To put that into context, Vodafone employs, at the end of last year, some 104,000 people globally. There’s been no real indication as to where the axe is going to fall, other than for Vodafone to say that it will probably be a mixture of headquarters jobs and across local markets.
And the backdrop to this case is that really, Vodafone’s performance over many, many years now has been pretty stagnant. Its biggest market is Germany. The UK is actually only its third largest market these days, even though it is a UK listed company, and of course, founded in Newbury in Berkshire, which is where a lot of employees still work.
But the markets in which it competes, chiefly Germany, but also the UK, Italy, Spain, they are all incredibly competitive. There hasn’t been the same sort of consolidation in the mobile market that we’ve seen in some other economies around the world.

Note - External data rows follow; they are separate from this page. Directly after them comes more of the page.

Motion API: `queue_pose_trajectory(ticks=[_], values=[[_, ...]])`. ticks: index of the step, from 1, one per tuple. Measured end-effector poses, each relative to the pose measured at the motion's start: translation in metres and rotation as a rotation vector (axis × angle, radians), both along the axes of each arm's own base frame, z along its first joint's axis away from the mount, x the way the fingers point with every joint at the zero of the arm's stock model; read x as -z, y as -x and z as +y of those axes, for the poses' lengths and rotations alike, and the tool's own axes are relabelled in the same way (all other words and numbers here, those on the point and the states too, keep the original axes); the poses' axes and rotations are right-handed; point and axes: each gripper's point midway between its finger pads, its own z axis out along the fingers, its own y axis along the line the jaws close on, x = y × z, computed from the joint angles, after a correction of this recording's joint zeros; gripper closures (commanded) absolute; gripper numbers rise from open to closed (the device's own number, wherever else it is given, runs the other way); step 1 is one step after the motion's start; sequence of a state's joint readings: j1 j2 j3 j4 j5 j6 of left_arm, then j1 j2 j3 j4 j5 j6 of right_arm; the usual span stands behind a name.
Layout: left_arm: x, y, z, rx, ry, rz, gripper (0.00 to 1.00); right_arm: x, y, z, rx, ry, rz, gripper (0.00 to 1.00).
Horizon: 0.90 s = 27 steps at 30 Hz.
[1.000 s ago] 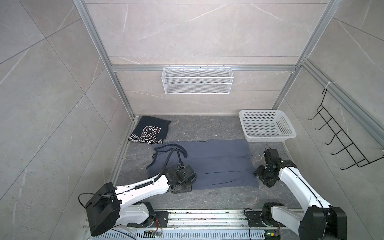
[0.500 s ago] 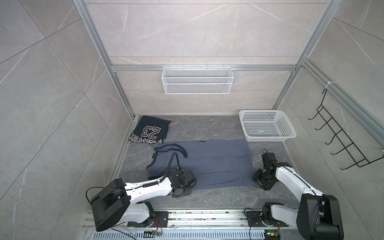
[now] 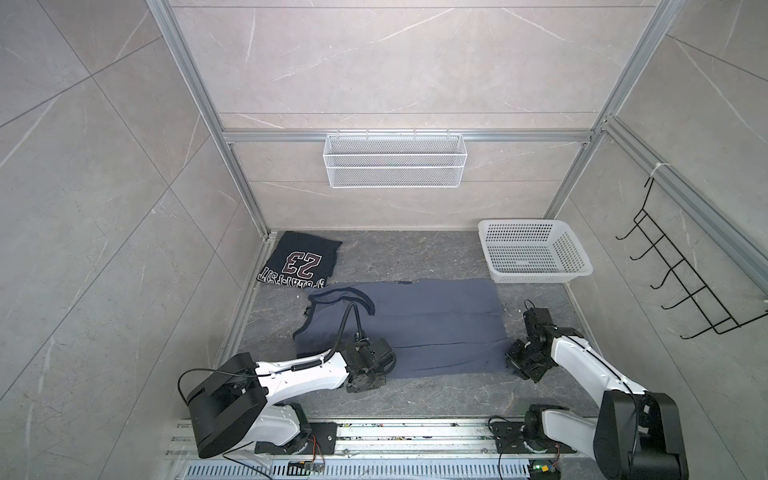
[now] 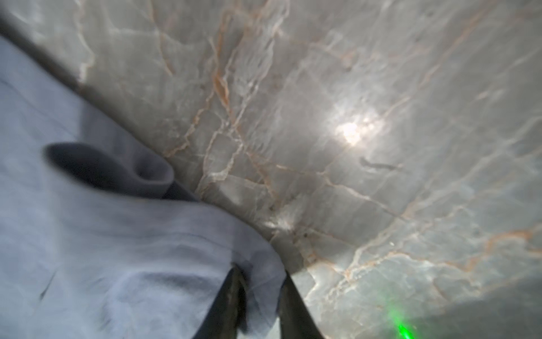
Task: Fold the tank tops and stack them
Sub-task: 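Lay the far edge onto the near hem with both grippers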
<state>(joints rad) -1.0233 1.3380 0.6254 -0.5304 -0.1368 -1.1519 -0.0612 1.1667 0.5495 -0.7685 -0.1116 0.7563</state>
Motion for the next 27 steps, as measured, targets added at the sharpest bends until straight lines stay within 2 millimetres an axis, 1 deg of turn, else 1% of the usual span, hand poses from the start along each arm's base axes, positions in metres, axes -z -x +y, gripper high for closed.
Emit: queue_pose_trajectory(ticks=[4, 5, 12, 15, 19, 23, 27], values=[[-0.002, 0.001, -0.003, 0.010, 0.001, -0.002, 0.88, -0.004, -0.001, -0.002, 0.002, 0.011, -0.016, 0.88], [-0.004, 0.001, -0.005, 0.015, 0.001, -0.003, 0.89, -0.005, -0.001, -0.002, 0.002, 0.012, -0.015, 0.89], [-0.018, 0.002, -0.015, 0.048, -0.004, -0.024, 0.97, -0.011, 0.002, -0.005, -0.001, 0.034, -0.028, 0.91], [-0.021, 0.003, -0.015, 0.057, -0.008, -0.028, 0.97, -0.017, 0.002, -0.006, 0.000, 0.042, -0.047, 0.91], [-0.039, -0.001, -0.017, 0.055, 0.003, -0.056, 0.97, -0.027, -0.001, -0.008, 0.000, 0.053, -0.068, 0.90], [-0.057, -0.009, -0.023, 0.043, 0.042, -0.088, 0.96, -0.041, -0.014, -0.012, -0.013, 0.075, -0.107, 0.89], [-0.065, -0.027, -0.023, 0.013, 0.058, -0.097, 0.96, -0.057, -0.038, -0.014, -0.040, 0.087, -0.144, 0.87]])
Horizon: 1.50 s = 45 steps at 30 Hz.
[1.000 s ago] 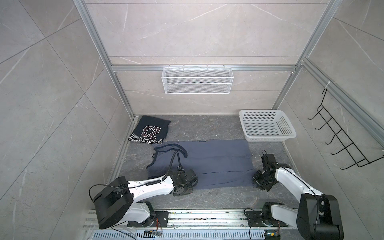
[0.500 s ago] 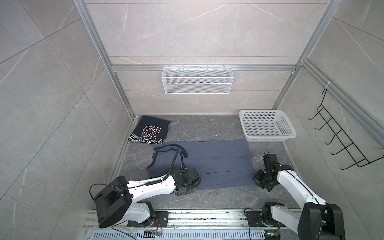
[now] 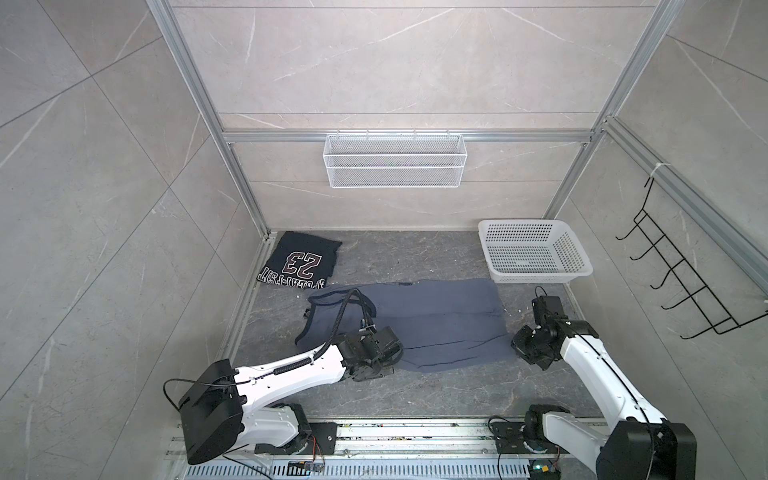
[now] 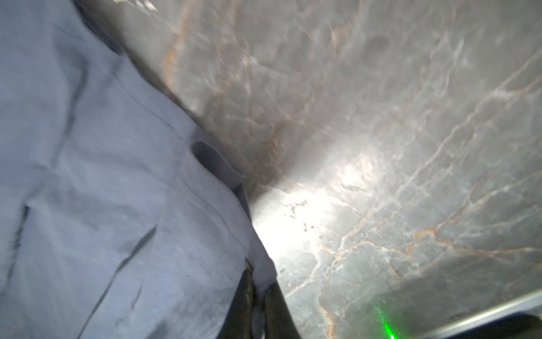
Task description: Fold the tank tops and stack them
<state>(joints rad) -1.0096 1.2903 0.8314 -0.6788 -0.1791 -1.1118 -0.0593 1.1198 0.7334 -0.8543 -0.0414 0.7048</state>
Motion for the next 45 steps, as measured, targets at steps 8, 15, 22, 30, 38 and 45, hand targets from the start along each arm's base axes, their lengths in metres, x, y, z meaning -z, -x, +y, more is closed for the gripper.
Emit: queue_pose_trajectory(ticks=[8, 15, 22, 30, 38, 45], values=[[-0.006, -0.061, 0.001, -0.063, 0.018, -0.007, 0.95, 0.000, -0.053, 0.006, -0.059, -0.026, -0.010, 0.86], [0.008, -0.107, -0.001, -0.082, 0.023, 0.019, 0.95, 0.005, -0.094, 0.015, -0.091, -0.041, -0.037, 0.86], [0.022, -0.131, 0.006, -0.114, 0.025, 0.038, 0.96, 0.018, -0.118, 0.009, -0.085, -0.003, -0.034, 0.86], [0.028, -0.142, 0.015, -0.139, 0.022, 0.037, 0.95, 0.014, -0.134, 0.000, -0.067, 0.047, -0.055, 0.86], [0.037, -0.151, 0.019, -0.153, 0.019, 0.036, 0.94, 0.035, -0.144, -0.001, -0.059, 0.050, -0.027, 0.86], [0.051, -0.157, 0.017, -0.141, -0.008, 0.064, 0.90, 0.039, -0.152, 0.000, -0.056, 0.049, -0.027, 0.86]])
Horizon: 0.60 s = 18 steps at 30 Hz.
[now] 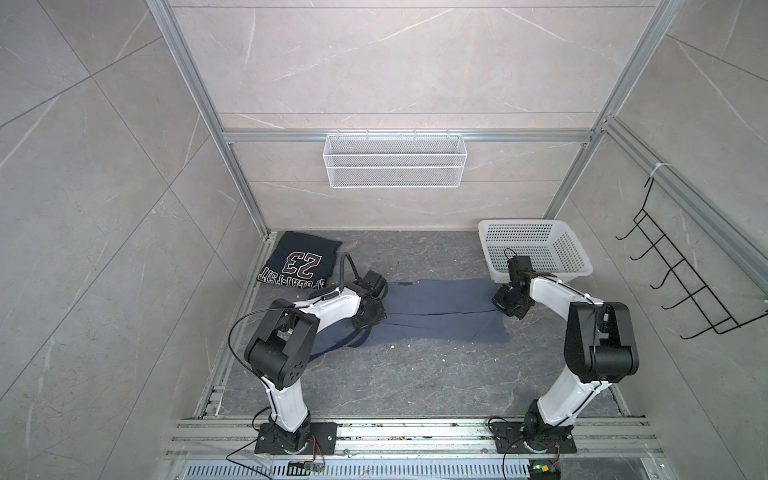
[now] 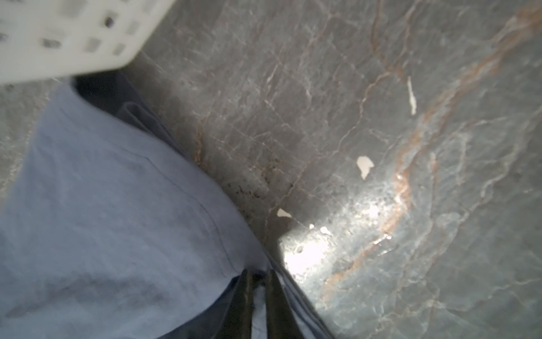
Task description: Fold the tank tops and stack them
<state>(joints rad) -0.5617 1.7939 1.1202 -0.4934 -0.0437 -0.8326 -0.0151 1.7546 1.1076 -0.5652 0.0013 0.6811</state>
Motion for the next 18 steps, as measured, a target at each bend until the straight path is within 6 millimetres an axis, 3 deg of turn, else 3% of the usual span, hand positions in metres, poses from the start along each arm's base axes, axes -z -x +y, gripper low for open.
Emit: queue_pose_trajectory(ticks=[9, 11, 14, 18], values=[[-0.006, -0.008, 0.002, -0.004, -0.003, -0.019, 0.87, -0.011, -0.012, -0.002, 0.003, 0.015, -0.038, 0.88], [-0.007, -0.009, 0.003, -0.005, -0.003, -0.022, 0.86, -0.012, -0.013, -0.002, 0.003, 0.014, -0.039, 0.83], [-0.008, -0.011, 0.003, -0.003, -0.003, -0.025, 0.78, -0.012, -0.013, 0.000, 0.001, 0.010, -0.040, 0.67], [-0.008, -0.011, 0.004, -0.001, -0.007, -0.024, 0.68, -0.017, -0.007, 0.002, -0.014, 0.008, -0.048, 0.56]])
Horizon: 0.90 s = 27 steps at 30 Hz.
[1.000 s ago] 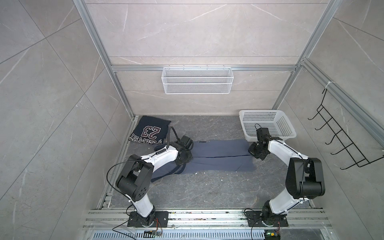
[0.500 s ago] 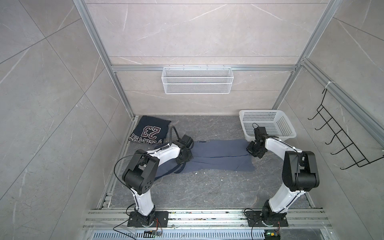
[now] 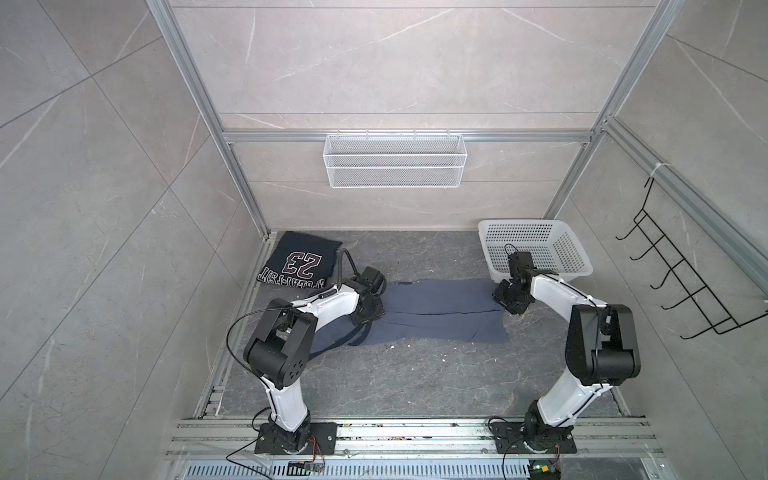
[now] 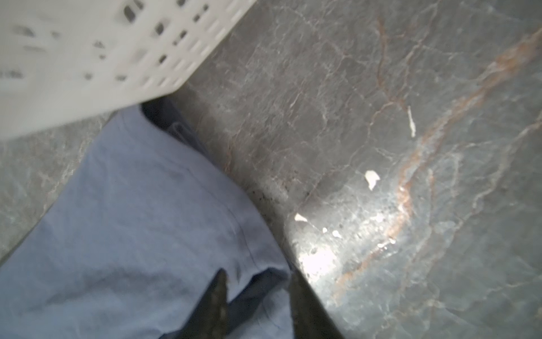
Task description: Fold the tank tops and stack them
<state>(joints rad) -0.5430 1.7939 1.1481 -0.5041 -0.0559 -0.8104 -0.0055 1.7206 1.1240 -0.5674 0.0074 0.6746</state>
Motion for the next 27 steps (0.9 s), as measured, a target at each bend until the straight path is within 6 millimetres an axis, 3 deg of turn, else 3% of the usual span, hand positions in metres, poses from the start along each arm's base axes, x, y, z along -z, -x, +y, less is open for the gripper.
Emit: queue_pose_trajectory(ticks=[5, 8, 13, 17, 21, 27], values=[[0.000, 0.001, 0.002, 0.008, -0.012, 0.003, 0.56, -0.013, 0.012, 0.004, -0.021, -0.013, -0.026, 0.54], [-0.008, 0.003, 0.005, 0.016, -0.027, -0.015, 0.44, -0.017, 0.019, 0.012, -0.047, -0.029, -0.038, 0.54], [-0.050, 0.015, 0.004, 0.056, -0.050, -0.127, 0.38, -0.022, 0.044, 0.049, -0.159, -0.050, -0.033, 0.53], [-0.078, 0.036, -0.025, 0.150, -0.013, -0.204, 0.37, -0.023, 0.073, 0.075, -0.232, -0.079, -0.030, 0.41], [-0.062, 0.050, -0.047, 0.215, 0.011, -0.179, 0.37, -0.006, 0.095, 0.082, -0.229, -0.134, 0.011, 0.31], [-0.019, 0.040, -0.046, 0.195, -0.017, -0.111, 0.37, 0.012, 0.101, 0.080, -0.182, -0.154, 0.046, 0.28]])
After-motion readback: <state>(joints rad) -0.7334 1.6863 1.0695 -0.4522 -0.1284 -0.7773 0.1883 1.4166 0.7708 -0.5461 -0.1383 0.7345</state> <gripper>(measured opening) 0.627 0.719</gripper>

And it’s something that Vodafone has been pressing for itself for many years and in fact, it’s currently in on off talks right now with three UK potentially about bringing together its UK business with that of three UK.
But really, margins in the sector are very, very low. The financial performance has, as I say, this is not a new thing. It’s been a lackluster. Performance for quite a while now. Its return on capital invested at times has not even met its cost of capital.
In other words, that is not a metric that you want to be looked at very closely. Margherita Dela Valle really aiming to put that right. The company reported its full year results today, by the way, underlying earnings during the course of the year fell by 1.3%, which really speaks to the fact that this is a very competitive field indeed in which it’s playing.